How to data profile data sources in Azure Data Catalog
Important
Azure Data Catalog was retired on May 15, 2024.
For data catalog features, use the Microsoft Purview service, which offers unified data governance for your entire data estate.
Introduction
Microsoft Azure Data Catalog is a fully managed cloud service that serves as a system of registration and system of discovery for enterprise data sources. In other words, Azure Data Catalog is all about helping people discover, understand, and use data sources, and helping organizations to get more value from their existing data. When a data source is registered with Azure Data Catalog, its metadata is copied and indexed by the service, but the story doesn’t end there.
The Data Profiling feature of Azure Data Catalog examines the data from supported data sources in your catalog and collects statistics and information about that data. It's easy to include a profile of your data assets. When you register a data asset, choose Include Data Profile in the data source registration tool.
What is data profiling?
Data profiling examines the data in the data source being registered, and collects statistics and information about that data. During data source discovery, these statistics can help you determine the suitability of the data to solve their business problem.

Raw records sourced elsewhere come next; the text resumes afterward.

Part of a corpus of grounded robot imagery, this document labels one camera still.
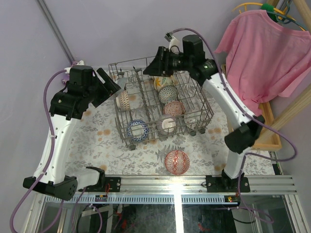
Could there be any orange leaf floral bowl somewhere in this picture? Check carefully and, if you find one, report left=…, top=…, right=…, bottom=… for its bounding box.
left=154, top=76, right=174, bottom=92

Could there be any pink t-shirt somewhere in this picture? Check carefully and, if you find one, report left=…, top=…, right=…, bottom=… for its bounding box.
left=215, top=10, right=311, bottom=116

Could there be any purple striped bowl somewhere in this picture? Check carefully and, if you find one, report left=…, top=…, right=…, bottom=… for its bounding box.
left=156, top=114, right=176, bottom=135

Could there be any red lattice pattern bowl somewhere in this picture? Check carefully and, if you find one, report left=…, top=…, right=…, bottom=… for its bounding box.
left=164, top=150, right=190, bottom=175

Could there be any aluminium rail frame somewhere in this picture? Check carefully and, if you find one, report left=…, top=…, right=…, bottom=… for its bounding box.
left=36, top=173, right=299, bottom=204

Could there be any brown diamond dotted bowl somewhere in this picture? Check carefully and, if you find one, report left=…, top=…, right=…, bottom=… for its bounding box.
left=163, top=100, right=186, bottom=117

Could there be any grey wire dish rack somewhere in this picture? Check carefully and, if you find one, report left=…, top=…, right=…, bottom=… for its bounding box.
left=109, top=57, right=214, bottom=150

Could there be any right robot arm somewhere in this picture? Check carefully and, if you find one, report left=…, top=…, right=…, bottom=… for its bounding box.
left=143, top=31, right=265, bottom=193

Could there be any green hanger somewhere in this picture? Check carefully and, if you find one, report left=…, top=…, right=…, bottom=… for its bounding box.
left=260, top=3, right=282, bottom=23

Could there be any navy geometric pattern bowl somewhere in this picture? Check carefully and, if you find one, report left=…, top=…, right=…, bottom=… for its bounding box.
left=158, top=85, right=178, bottom=104

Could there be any brown floral grid bowl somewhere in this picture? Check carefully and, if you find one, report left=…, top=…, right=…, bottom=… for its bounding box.
left=116, top=90, right=130, bottom=111

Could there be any orange diamond white bowl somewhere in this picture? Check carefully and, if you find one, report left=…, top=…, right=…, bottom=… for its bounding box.
left=184, top=109, right=202, bottom=130

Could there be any crumpled purple cloth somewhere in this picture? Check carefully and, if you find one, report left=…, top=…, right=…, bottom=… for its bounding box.
left=62, top=60, right=85, bottom=85

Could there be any yellow hanger hoop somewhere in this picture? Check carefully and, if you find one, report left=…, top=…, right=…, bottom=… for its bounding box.
left=232, top=0, right=307, bottom=32

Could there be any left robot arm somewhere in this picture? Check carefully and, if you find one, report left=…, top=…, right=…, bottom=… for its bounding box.
left=23, top=65, right=120, bottom=201

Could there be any blue white porcelain bowl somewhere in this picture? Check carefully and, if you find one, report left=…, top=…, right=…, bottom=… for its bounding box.
left=126, top=119, right=149, bottom=142

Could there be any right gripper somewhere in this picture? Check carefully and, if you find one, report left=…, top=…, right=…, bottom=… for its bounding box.
left=143, top=47, right=192, bottom=78

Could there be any wooden tray frame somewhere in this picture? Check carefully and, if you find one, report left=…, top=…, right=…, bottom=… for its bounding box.
left=220, top=63, right=282, bottom=151

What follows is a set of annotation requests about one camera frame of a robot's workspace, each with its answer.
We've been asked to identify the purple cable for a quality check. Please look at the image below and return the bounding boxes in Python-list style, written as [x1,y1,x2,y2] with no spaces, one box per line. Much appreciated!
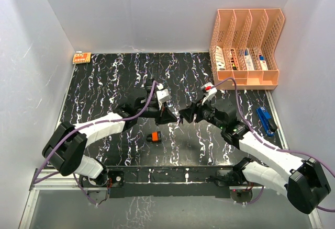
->
[211,77,335,212]
[32,79,159,206]

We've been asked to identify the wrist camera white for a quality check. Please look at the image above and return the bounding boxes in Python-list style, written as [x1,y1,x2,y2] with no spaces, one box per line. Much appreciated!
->
[201,83,217,105]
[156,84,171,110]

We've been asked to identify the white blue tube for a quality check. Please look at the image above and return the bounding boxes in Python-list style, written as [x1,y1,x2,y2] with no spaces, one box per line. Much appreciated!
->
[242,48,255,71]

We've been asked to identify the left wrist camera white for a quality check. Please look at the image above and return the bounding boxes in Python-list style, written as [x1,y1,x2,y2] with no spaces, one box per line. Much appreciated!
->
[156,84,171,110]

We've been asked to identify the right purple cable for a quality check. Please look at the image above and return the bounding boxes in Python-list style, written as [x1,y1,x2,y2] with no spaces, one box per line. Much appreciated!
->
[211,77,335,212]

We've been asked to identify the small orange card box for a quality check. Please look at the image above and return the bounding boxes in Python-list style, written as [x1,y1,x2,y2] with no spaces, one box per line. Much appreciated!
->
[72,52,92,64]

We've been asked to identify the dark markers in organizer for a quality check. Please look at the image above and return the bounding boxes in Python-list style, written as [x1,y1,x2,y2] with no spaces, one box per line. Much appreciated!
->
[229,49,239,71]

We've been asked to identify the blue black stapler tool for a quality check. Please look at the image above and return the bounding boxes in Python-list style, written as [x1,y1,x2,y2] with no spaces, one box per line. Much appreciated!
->
[256,107,278,136]

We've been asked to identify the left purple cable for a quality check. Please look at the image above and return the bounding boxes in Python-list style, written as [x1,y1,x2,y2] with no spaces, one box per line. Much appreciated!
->
[32,79,159,206]

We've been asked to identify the orange plastic file organizer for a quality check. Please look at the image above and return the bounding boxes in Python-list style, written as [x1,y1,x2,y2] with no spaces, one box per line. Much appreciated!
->
[209,8,285,90]

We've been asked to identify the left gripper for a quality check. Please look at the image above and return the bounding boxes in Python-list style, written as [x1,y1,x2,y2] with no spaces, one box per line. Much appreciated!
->
[136,101,177,127]

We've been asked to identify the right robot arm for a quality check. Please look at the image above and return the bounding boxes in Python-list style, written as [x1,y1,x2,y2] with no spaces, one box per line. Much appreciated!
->
[179,100,331,214]

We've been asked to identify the orange black padlock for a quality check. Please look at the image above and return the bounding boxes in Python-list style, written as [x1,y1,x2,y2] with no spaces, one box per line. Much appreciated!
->
[146,131,162,143]

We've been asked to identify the black marble pattern mat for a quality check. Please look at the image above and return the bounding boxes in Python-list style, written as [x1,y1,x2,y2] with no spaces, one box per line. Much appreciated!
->
[47,52,286,167]

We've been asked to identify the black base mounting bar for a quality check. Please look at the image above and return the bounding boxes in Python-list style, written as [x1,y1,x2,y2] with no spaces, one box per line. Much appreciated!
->
[108,166,261,198]

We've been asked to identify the white box in organizer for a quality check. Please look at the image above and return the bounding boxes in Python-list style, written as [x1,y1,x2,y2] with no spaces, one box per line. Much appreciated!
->
[215,46,226,71]

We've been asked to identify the blue red white box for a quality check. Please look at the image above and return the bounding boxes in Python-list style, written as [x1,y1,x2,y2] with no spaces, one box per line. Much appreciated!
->
[259,53,268,71]

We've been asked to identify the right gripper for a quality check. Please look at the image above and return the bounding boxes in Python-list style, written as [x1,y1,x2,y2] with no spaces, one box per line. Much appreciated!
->
[180,96,226,130]

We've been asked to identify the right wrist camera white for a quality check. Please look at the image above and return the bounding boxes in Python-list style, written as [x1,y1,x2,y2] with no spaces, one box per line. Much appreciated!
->
[201,83,217,105]

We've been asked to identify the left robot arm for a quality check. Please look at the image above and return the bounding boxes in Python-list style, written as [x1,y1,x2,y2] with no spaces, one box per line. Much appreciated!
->
[42,89,177,187]

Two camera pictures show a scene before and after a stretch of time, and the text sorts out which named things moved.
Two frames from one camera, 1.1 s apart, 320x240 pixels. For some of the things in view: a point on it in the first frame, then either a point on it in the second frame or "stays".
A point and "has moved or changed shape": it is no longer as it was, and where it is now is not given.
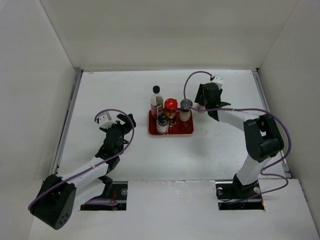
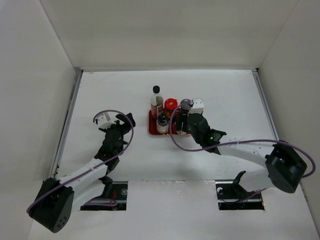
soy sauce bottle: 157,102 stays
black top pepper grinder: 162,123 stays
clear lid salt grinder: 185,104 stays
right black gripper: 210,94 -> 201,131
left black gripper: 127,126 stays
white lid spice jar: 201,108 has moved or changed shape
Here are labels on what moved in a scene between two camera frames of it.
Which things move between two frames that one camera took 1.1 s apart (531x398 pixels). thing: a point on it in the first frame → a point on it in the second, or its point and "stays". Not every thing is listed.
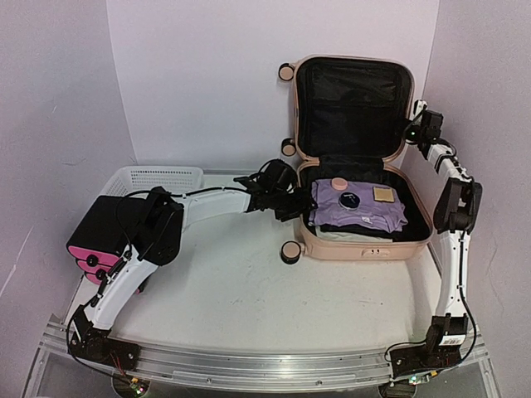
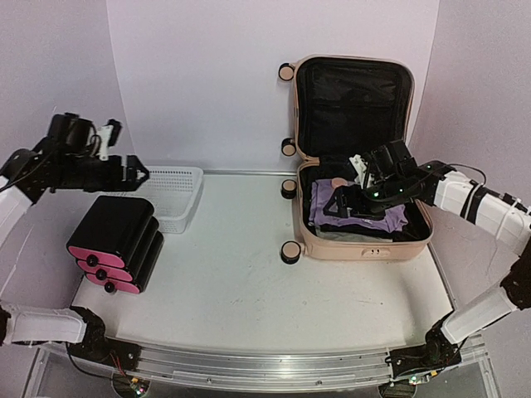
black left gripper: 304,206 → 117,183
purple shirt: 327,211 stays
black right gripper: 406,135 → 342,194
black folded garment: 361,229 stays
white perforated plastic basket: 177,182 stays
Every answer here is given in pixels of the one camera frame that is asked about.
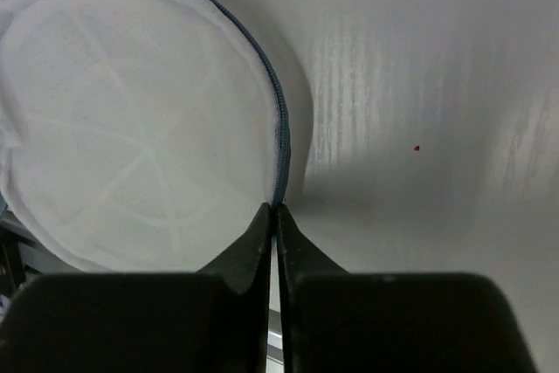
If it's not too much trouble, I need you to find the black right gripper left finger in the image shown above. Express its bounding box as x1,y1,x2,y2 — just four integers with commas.
1,204,273,372

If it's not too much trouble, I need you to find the white mesh laundry bag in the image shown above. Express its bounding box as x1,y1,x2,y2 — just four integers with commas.
1,0,290,272

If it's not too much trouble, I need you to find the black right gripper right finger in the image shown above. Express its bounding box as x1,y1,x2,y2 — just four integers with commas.
274,206,536,372

The following data sources support data profiling:
- SQL Server (including Azure SQL DB and Azure Synapse Analytics) tables and views
- Oracle tables and views
- Teradata tables and views
- Hive tables
Including data profiles when registering data assets helps users answer questions about data sources, including:
- Can it be used to solve my business problem?
- Does the data conform to particular standards or patterns?

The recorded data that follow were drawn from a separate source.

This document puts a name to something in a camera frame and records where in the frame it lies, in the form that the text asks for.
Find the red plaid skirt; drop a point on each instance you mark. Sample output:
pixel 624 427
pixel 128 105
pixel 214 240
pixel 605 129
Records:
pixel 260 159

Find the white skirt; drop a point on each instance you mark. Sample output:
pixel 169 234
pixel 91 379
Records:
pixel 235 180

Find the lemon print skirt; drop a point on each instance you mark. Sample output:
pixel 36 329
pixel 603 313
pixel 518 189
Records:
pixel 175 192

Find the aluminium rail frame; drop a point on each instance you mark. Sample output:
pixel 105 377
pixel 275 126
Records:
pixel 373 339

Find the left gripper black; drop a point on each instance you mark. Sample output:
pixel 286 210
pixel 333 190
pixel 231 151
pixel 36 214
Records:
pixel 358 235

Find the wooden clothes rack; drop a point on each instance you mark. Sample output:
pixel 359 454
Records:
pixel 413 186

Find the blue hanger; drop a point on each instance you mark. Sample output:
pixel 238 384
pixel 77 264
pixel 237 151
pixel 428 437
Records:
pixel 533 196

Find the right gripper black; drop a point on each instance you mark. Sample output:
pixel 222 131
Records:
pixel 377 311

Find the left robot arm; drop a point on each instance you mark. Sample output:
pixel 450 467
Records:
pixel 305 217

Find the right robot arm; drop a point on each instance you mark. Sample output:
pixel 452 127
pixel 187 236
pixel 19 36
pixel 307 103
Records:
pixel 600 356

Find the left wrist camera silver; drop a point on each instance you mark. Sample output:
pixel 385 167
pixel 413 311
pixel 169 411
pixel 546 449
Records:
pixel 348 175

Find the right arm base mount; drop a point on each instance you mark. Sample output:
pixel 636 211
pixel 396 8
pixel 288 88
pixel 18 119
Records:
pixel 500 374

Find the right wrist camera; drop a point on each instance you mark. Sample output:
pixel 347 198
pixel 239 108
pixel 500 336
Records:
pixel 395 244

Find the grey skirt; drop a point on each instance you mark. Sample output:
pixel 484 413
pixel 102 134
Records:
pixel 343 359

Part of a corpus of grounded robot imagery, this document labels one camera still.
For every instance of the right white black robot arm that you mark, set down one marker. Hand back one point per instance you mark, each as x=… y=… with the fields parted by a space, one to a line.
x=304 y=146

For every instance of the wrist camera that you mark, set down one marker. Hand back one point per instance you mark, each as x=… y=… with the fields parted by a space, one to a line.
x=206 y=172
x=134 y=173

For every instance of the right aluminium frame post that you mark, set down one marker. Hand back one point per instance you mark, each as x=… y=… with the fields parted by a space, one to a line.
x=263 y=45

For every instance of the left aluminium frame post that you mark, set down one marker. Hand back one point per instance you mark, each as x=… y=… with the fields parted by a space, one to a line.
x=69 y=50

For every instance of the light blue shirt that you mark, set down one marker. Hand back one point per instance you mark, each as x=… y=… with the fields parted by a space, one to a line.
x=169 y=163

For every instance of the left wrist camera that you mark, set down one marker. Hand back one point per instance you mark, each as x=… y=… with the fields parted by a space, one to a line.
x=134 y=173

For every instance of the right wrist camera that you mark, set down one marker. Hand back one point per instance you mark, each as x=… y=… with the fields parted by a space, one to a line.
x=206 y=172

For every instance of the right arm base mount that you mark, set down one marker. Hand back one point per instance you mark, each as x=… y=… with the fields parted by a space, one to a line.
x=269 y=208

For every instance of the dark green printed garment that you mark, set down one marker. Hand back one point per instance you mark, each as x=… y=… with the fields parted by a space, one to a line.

- What are some of the anomalies of the data source?
- What are possible challenges of integrating this data into my application?
Note
You can also add documentation to an asset to describe how data could be integrated into an application. See How to document data sources.
How to include a data profile when registering a data source
It's easy to include a profile of your data source. When you register a data source, in the Objects to be registered panel of the data source registration tool, choose Include Data Profile.
To learn more about how to register data sources, see How to register data sources and Get started with Azure Data Catalog.
Filtering on data assets that include data profiles
To discover data assets that include a data profile, you can include has:tableDataProfiles
or has:columnsDataProfiles
as one of your search terms.
Note
Selecting Include Data Profile in the data source registration tool includes both table and column-level profile information. However, the Data Catalog API allows data assets to be registered with only one set of profile information included.
Viewing data profile information
Once you find a suitable data source with a profile, you can view the data profile details. To view the data profile, select a data asset and choose Data Profile in the Data Catalog portal window.
A data profile in Azure Data Catalog shows table and column profile information including:
Object data profile
- Number of rows
- Table size
- When the object was last updated
Column data profile
- Column data type
- Number of distinct values
- Number of rows with NULL values
- Minimum, maximum, average, and standard deviation for column values
Summary
Data profiling provides statistics and information about registered data assets to help you determine the suitability of the data to solve business problems. Along with annotating, and documenting data sources, data profiles can give users a deeper understanding of your data.